Now the system answers these kinds of questions very well, but something seems wrong to me. The system must learn to encode the distance/colour tuples into the output vector in such a way that different results do not overwrite each other. Presumably each tuple is placed at a distinct offset in the vector. f2 then needs to select the tuple with the largest distance. That requires evaluating relations between tuples in an MLP - if an MLP did that well we would not need RNs ! The system appears to be capable of doing in the test domain, but it does not seem easy to learn and feels unnatural. Also the system is limited in the number of shapes it can process because of the fixed length of the output vector.

I considered two ways this problem might be improved.

- Feed the ouptut vectors from f1 into a winner-takes-all network.
- Since the output of the comparisons is a list of vectors, why not make the RN recurrent and feed the output vectors back around

Solution 1 makes learning easier. Essentially f1 must write a colour and an 'activation' into each output vector. The winner-takes-all network picks the vector with the highest activation and f2 learns to extract the colour. Job done ! However solution 1 is not ideal. It hardwires a 'max' operation into the network, making the algorithm less general. It works well for 'farthest', but questions involving counts need the summation and would not work.
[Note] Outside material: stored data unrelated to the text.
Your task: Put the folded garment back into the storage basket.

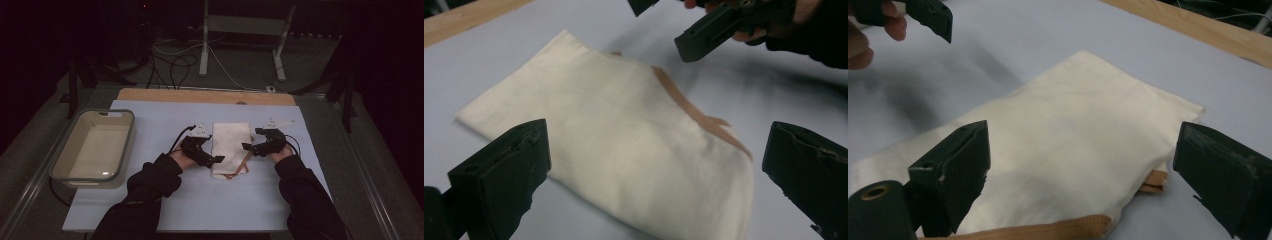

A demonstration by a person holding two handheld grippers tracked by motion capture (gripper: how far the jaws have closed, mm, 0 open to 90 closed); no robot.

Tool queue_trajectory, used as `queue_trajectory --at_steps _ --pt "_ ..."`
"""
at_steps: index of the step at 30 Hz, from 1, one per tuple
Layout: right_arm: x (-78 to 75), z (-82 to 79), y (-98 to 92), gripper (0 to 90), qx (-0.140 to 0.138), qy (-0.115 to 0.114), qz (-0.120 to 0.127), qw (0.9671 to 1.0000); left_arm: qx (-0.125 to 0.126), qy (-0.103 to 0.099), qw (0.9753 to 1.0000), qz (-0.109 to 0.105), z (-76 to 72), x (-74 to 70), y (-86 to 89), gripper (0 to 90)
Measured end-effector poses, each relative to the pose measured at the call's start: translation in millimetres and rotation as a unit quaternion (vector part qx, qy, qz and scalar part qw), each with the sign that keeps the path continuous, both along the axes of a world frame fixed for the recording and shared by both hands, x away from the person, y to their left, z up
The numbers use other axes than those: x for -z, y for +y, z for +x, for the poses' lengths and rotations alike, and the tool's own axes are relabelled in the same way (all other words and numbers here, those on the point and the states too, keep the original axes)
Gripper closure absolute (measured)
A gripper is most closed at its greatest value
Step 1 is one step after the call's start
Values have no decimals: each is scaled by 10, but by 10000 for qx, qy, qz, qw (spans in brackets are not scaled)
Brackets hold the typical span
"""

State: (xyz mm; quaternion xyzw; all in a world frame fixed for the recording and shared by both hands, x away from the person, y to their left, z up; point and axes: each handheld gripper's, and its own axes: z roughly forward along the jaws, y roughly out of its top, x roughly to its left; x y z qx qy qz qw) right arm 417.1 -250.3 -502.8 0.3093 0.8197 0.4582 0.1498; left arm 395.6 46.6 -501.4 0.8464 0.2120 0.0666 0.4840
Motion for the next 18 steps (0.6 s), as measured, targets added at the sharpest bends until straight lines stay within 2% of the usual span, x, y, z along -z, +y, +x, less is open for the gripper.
queue_trajectory --at_steps 4,7,9,10,12,14,18 --pt "68 35 13 82 92 73 -113 9999 -93 75 9998 146 40 64 -28 6" --pt "115 63 13 82 161 158 -116 9997 -172 216 9994 205 67 102 -46 6" --pt "144 83 19 82 202 193 -198 9994 -220 179 9992 274 71 115 -56 5" --pt "168 104 21 82 215 233 -239 9992 -416 165 9982 394 76 132 -84 6" --pt "181 115 22 82 224 257 -252 9991 -409 316 9979 397 97 155 -91 6" --pt "212 150 29 82 241 328 -298 9987 -458 301 9973 487 107 171 -105 7" --pt "237 186 35 85 274 382 -346 9983 -506 392 9966 516 137 199 -115 27"
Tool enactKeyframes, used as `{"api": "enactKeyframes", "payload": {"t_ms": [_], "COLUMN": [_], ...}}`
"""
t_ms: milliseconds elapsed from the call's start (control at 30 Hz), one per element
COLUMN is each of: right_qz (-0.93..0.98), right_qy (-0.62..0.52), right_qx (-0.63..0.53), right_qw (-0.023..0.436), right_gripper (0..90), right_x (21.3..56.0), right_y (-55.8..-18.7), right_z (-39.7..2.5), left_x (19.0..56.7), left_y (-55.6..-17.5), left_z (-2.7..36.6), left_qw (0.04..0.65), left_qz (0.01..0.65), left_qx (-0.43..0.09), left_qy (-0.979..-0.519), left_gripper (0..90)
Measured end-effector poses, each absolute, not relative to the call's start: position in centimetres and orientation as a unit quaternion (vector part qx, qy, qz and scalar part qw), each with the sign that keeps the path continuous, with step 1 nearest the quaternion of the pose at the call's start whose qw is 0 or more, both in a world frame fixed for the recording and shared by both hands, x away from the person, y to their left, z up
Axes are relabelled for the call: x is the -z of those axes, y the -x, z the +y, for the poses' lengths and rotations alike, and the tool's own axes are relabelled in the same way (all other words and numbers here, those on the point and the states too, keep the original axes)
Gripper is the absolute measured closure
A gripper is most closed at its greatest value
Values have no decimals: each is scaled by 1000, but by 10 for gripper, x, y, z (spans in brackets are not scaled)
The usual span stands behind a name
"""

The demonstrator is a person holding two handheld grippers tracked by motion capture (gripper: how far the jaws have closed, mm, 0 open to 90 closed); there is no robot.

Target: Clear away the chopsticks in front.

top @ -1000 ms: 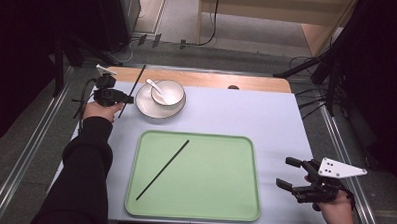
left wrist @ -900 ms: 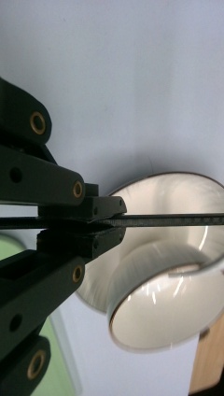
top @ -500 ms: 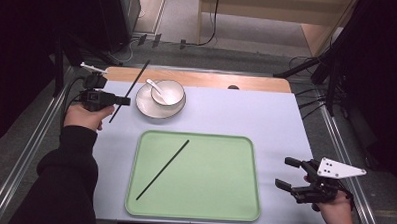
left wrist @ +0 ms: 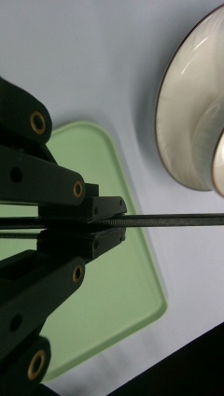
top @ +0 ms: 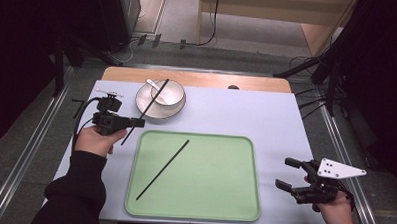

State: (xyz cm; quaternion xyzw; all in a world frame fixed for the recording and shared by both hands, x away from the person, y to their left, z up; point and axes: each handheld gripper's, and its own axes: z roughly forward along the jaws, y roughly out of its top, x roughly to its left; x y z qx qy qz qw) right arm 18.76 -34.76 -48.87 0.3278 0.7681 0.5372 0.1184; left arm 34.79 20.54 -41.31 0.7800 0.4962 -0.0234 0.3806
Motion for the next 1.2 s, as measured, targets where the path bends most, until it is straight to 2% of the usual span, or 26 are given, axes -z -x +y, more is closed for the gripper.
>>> {"api": "enactKeyframes", "payload": {"t_ms": [333, 500, 933, 1200], "right_qz": [768, 768, 769, 770], "right_qy": [-326, -326, -325, -323], "right_qx": [-538, -538, -538, -537], "right_qw": [117, 118, 118, 118], "right_gripper": [163, 163, 163, 163], "right_x": [488, 488, 487, 487], "right_y": [-187, -188, -187, -188], "right_z": [-347, -347, -347, -345], "left_x": [439, 451, 478, 495], "left_y": [-314, -294, -256, -258], "left_z": [199, 198, 195, 187], "left_qw": [370, 358, 331, 291], "left_qz": [486, 480, 492, 498], "left_qx": [16, -5, 38, 47], "left_qy": [-792, -801, -804, -816], "left_gripper": [856, 857, 856, 856]}}
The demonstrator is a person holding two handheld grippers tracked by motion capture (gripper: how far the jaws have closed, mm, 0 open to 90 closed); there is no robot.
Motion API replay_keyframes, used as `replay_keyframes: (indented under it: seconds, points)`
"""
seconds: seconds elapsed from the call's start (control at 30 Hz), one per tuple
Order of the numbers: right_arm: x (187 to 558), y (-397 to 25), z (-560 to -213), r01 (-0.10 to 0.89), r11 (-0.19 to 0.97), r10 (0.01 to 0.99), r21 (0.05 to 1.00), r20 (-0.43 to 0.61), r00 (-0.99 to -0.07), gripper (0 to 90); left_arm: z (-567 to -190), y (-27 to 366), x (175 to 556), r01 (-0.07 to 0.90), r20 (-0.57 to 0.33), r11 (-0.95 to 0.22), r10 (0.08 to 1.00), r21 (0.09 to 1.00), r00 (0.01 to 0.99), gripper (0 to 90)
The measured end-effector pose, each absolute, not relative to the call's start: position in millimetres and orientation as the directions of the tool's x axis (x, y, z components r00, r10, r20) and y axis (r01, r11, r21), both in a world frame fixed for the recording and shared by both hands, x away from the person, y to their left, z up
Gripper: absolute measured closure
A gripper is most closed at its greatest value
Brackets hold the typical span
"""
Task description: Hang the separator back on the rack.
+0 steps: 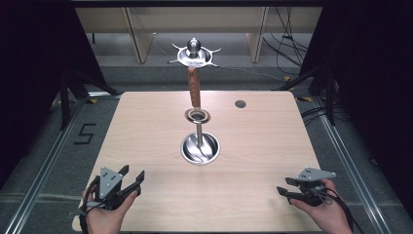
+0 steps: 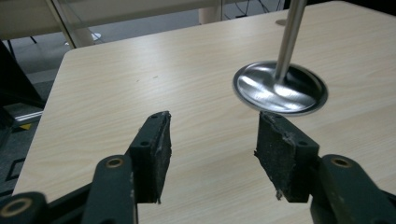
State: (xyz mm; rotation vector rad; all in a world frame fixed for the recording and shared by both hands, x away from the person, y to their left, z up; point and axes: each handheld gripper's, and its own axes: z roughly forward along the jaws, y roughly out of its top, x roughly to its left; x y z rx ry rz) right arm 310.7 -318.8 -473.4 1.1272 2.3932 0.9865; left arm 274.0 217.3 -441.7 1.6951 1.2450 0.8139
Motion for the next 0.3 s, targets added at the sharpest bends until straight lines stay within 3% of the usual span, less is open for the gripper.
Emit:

Solution 2 is more interesting. If the outputs of relations are fed back into the RN as vectors then the second step implements relations between relations (so now 'nearest' 'farthest', 'biggest' etc are easily evaluated). 'farthest' is a relationship between values of 'distance', which is a relationship between positions. There is still a need to perform aggregation. I think it would be possible to provide a suite of functions: summation, max, min etc. Alternatively a 'learnt' aggregation might be possible using a recurrent network to process all the output vectors. By implementing recurrence, solution 2 allows very complex relations over relations over relations....

**Another step beyond**

So RNs are essentially taking a programming cliche, the nested for-loop (or it's parallel counterpart) and plugging in a couple of neural nets to provide learnable functions. Is it possible to take this idea and run with it ? Can we 'neuralise' some other programming cliches ? Here are some ideas:

- Go bigger - iterate over 3 objects i,j,k to find ternary relationships.
- Go smaller - iterate in single loop over objects. This would be more efficient for searching and counting.
- Neuralise the 'sort' function. Now our network can understand orderings as well as relations.
- Neuralise compression. Might help to keep things efficient or throw away unnecessary information.
- Implement 'concatenation' - allows lists of objects to be put back into a single vector and then processed as a group.

Finally is it possible to combine these ideas into a very flexible architecture ? I imagine a vector input to a recurrent network which contains parallel modules:

- LSTM
- Convolutional network
- Relational network
- Sorting network
- Compression network
- Concatenation network

The system learns to pass the vector through the appropriate module(s) and then feeds data back around, where it can then pass through a different module. Of course training this kind of recurrent network would be

*very* hard, since of all the modules proposed, only LSTMs are designed to propagate gradients back through many layers.